_Task objective:_
Below are the entries to work from; restate word for word the portion that opens with the line containing "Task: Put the" and closes with the line containing "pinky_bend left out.", keeping both.

_Items from a dataset:_
--*--
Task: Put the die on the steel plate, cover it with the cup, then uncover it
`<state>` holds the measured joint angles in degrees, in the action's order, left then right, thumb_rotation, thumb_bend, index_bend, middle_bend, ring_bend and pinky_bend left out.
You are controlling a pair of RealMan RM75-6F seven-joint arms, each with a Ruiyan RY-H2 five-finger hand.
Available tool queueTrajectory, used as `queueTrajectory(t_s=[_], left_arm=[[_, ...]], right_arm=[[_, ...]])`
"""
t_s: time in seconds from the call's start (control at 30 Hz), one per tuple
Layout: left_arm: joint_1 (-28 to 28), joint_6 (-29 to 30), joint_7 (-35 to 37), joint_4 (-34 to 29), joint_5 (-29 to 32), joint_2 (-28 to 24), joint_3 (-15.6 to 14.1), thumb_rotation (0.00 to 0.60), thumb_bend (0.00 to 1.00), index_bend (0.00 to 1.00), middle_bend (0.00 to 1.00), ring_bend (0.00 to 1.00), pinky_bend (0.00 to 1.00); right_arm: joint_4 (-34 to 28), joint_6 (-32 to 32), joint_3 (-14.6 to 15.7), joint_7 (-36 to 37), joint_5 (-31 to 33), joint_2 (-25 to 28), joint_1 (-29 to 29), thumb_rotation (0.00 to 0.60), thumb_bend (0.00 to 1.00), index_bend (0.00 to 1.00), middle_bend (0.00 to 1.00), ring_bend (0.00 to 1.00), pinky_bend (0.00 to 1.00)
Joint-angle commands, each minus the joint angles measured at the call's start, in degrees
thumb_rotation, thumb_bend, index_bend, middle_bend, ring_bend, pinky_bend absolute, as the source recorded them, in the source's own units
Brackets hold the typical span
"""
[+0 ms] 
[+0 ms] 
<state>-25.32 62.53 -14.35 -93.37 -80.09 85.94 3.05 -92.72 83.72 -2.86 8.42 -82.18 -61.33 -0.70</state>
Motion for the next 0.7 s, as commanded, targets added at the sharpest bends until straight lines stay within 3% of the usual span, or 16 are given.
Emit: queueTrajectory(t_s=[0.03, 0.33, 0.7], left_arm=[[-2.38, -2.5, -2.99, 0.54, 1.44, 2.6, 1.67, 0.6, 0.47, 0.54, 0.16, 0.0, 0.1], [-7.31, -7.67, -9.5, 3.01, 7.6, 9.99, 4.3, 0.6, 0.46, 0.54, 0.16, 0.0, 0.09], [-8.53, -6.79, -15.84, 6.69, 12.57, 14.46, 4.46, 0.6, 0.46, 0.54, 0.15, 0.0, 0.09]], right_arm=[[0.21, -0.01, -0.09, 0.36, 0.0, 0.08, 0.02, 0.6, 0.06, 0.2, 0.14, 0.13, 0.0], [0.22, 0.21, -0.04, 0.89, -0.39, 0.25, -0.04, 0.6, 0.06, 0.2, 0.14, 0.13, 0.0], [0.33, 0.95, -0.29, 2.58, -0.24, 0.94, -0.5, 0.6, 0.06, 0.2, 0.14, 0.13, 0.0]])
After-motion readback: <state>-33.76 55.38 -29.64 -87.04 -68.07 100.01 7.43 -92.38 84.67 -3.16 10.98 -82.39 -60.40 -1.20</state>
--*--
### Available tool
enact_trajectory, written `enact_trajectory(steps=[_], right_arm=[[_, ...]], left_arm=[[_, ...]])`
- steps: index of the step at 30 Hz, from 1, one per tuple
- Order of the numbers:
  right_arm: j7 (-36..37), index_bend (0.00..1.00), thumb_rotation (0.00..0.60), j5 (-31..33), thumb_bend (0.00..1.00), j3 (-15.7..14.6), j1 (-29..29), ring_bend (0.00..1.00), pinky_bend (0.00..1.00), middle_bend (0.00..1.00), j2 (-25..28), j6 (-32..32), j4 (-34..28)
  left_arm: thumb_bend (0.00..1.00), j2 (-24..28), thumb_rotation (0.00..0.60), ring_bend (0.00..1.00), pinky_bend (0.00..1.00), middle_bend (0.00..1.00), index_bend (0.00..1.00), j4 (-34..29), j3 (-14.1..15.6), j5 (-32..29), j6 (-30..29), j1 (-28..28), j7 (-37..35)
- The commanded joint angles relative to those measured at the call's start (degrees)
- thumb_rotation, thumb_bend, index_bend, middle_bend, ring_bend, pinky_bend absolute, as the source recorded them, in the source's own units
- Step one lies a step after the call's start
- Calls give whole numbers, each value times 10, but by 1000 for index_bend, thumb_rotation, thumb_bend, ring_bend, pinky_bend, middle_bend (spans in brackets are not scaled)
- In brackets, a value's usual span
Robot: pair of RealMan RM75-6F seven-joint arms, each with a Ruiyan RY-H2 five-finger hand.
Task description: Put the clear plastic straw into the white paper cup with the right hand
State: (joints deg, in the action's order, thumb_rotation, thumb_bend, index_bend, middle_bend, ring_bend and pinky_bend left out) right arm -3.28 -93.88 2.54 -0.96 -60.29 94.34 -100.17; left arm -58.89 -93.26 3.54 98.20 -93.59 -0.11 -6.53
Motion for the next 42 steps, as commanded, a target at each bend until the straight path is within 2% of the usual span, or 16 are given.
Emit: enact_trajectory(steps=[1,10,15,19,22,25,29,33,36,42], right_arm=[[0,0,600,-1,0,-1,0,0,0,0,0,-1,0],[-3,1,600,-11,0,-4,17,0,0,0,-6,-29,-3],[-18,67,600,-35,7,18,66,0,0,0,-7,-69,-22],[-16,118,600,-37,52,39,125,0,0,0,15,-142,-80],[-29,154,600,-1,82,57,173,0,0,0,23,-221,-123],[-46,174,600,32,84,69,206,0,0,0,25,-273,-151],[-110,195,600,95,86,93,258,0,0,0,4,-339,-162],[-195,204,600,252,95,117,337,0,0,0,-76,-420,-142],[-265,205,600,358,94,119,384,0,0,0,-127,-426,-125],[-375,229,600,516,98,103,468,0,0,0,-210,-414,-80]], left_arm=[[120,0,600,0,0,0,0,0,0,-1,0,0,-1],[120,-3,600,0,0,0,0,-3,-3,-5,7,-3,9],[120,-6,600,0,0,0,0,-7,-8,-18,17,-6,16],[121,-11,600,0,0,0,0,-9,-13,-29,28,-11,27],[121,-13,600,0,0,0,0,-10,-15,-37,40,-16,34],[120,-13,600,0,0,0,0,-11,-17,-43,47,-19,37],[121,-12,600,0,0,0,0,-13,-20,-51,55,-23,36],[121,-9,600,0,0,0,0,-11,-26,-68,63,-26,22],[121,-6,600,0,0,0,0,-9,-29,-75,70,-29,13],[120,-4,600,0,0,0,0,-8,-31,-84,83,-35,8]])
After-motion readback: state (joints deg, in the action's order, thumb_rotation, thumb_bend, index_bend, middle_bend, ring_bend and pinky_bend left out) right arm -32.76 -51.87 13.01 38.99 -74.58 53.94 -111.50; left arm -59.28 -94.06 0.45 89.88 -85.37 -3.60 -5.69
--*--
_Exercise result:_
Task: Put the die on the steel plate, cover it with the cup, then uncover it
`<state>` holds the measured joint angles in degrees, in the action's order, left then right, thumb_rotation, thumb_bend, index_bend, middle_bend, ring_bend and pinky_bend left out.

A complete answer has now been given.